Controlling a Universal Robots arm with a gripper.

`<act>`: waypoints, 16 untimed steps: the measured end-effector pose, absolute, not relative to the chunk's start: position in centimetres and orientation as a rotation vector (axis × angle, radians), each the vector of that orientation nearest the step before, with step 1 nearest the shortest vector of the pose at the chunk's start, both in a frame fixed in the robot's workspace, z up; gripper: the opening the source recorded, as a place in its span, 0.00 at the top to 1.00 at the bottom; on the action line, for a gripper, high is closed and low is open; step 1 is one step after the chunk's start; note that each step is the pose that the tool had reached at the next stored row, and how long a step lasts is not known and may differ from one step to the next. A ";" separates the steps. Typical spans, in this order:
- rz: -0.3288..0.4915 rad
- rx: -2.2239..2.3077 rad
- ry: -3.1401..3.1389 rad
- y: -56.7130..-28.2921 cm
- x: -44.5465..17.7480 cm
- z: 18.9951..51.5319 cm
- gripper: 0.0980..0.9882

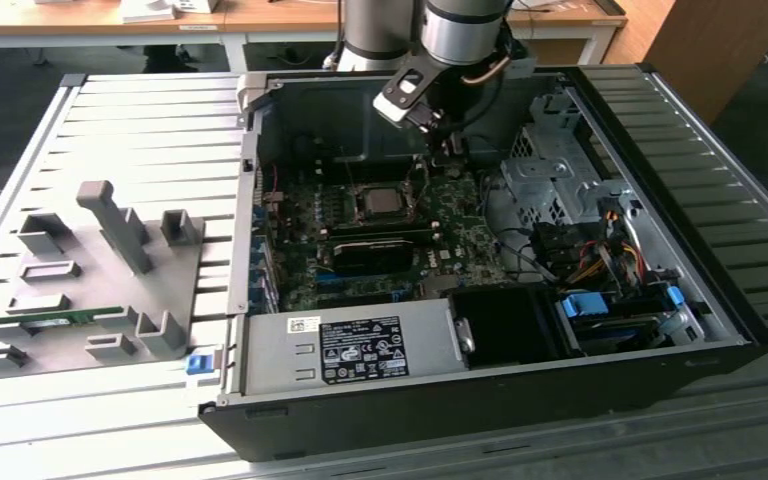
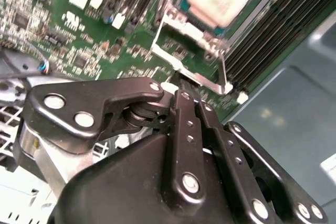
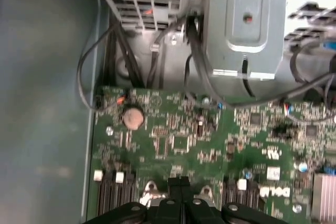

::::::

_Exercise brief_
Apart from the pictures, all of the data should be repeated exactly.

_Response to the task_
Controlling a Universal Robots arm with a gripper.

`<act>`: waypoints, 16 untimed steps: the measured end-effector pose, absolute, not relative to the chunk's start: position in centimetres and orientation as a rotation vector (axis × angle, radians), each the vector of that orientation nearest the step before, with step 1 nearest the shortest vector of the pose at the chunk's start, both in a frame fixed in the robot's workspace, z up; gripper: the opening the source recorded, as a place in its span, 0.00 at the top to 1.00 at the bottom; on the action line, for a gripper, high is closed and low is open; step 1 is one step after the chunk's start; note that each step is the pose that the tool had reached at the next stored row, and how long a step lasts is not known and may differ from one step to the next. A ";" separates the steps. Typical spans, in this order:
- rz: -0.3288..0.4915 rad
- rx: -2.2239..2.3077 rad
- ry: -3.1401..3.1389 rad
- y: -56.7130..-28.2921 cm
- x: -44.5465..17.7480 cm
- z: 18.9951..51.5319 cm
- gripper: 0.0980..0.9882

No additional output is expected.